## WORK TO BE COMPLETED
Scan the entries below for "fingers" and copy each line that holds it.

## Records from a data source
====

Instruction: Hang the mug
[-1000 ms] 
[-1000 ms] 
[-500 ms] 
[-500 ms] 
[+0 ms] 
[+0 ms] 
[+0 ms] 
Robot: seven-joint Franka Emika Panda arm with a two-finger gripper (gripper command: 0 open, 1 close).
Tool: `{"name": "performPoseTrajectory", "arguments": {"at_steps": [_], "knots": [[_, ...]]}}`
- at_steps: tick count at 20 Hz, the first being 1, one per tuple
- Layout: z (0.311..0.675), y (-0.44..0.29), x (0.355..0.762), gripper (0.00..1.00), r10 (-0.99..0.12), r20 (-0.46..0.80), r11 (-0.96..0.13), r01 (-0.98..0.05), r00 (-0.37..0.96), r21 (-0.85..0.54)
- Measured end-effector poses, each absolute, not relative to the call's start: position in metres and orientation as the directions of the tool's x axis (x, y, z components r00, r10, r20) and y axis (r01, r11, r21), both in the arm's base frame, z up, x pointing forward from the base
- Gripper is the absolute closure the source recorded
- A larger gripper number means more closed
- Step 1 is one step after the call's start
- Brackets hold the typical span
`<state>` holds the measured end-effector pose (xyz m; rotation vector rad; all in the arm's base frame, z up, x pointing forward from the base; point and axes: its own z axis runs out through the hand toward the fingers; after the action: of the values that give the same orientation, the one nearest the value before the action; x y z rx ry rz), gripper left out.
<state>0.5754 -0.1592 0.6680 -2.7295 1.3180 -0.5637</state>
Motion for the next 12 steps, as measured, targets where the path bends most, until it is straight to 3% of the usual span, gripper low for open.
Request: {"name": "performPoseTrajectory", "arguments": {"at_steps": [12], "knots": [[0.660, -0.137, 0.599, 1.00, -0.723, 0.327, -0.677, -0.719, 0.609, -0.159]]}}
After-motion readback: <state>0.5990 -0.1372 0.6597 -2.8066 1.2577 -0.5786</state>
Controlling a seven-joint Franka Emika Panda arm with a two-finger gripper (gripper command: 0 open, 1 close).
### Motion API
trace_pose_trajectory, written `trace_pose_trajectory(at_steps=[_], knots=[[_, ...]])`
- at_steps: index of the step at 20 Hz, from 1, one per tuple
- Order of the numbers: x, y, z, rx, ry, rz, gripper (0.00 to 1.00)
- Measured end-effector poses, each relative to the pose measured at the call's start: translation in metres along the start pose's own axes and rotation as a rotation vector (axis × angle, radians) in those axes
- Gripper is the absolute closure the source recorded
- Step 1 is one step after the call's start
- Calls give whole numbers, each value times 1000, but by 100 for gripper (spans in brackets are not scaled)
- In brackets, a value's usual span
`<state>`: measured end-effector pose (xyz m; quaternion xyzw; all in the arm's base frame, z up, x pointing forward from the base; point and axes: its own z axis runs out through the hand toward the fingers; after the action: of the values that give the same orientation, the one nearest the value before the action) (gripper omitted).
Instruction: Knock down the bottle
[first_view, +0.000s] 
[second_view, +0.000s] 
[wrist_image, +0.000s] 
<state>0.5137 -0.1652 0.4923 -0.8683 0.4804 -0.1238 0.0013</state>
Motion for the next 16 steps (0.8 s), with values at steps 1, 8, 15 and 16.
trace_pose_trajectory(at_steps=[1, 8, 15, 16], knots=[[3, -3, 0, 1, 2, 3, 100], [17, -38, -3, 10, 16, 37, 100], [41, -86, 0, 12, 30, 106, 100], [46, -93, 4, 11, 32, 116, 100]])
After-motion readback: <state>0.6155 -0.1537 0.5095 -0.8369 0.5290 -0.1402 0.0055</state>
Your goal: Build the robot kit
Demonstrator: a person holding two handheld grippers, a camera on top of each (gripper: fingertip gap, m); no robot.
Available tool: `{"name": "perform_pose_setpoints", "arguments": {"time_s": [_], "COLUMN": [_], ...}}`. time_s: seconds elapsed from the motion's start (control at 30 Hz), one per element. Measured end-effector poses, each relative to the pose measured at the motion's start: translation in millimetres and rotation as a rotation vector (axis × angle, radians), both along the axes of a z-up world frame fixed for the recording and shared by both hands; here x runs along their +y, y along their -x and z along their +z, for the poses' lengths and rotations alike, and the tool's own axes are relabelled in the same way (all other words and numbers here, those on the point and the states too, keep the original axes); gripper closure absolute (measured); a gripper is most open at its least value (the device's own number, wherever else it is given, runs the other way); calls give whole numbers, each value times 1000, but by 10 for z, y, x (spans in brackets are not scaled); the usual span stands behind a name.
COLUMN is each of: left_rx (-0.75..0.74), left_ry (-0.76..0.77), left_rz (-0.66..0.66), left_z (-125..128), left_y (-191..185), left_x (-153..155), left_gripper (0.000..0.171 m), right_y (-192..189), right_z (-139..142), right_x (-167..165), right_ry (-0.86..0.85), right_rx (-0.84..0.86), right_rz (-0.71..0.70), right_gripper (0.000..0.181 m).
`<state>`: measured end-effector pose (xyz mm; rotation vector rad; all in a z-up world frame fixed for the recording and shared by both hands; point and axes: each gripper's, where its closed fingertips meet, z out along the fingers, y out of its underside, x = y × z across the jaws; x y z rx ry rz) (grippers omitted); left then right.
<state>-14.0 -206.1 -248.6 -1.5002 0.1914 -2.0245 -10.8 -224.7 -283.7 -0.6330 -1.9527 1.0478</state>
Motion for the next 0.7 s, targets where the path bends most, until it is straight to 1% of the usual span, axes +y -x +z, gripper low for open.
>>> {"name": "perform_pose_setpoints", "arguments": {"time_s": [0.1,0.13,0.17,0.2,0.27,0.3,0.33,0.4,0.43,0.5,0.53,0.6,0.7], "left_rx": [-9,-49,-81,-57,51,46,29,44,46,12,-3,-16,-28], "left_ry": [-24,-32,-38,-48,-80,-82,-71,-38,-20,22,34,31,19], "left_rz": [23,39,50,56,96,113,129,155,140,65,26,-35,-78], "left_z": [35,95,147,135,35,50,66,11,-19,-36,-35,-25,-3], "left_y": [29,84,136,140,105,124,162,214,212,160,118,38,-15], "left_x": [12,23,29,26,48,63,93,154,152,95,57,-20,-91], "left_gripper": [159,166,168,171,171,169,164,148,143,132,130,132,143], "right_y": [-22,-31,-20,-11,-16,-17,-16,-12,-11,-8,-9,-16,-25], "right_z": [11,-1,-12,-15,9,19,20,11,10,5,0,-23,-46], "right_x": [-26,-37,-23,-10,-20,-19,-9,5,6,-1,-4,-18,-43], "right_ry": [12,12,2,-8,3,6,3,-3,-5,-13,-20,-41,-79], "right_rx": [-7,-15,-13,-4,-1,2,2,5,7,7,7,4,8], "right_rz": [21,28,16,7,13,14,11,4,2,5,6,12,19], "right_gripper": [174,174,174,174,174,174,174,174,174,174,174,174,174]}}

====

## COMPLETED TASK
`<state>` holds the measured end-effector pose (xyz m; rotation vector rad; all in the arm's base frame, z up, x pointing forward from the base; point and axes: its own z axis runs out through the hand toward the fingers; after the action: of the values that give the same orientation, the one nearest the value before the action; x y z rx ry rz), gripper left out.
`<state>`: measured end-effector pose (xyz m; quaternion xyzw; all in the arm's base frame, z up, x pointing forward from the base; point and axes: its own z axis runs out through the hand toward the fingers; after the action: of the values that give the same orientation, the one nearest the value before the action) (gripper omitted).
`<state>`: measured end-effector pose (xyz mm; rotation vector rad; all in a z-up world frame fixed for the recording and shared by both hands; point and axes: each gripper's, where its closed fingertips meet, z out along the fingers, y out of its underside, x = y × z across the jaws; x y z rx ry rz) (grippers omitted); left then right.

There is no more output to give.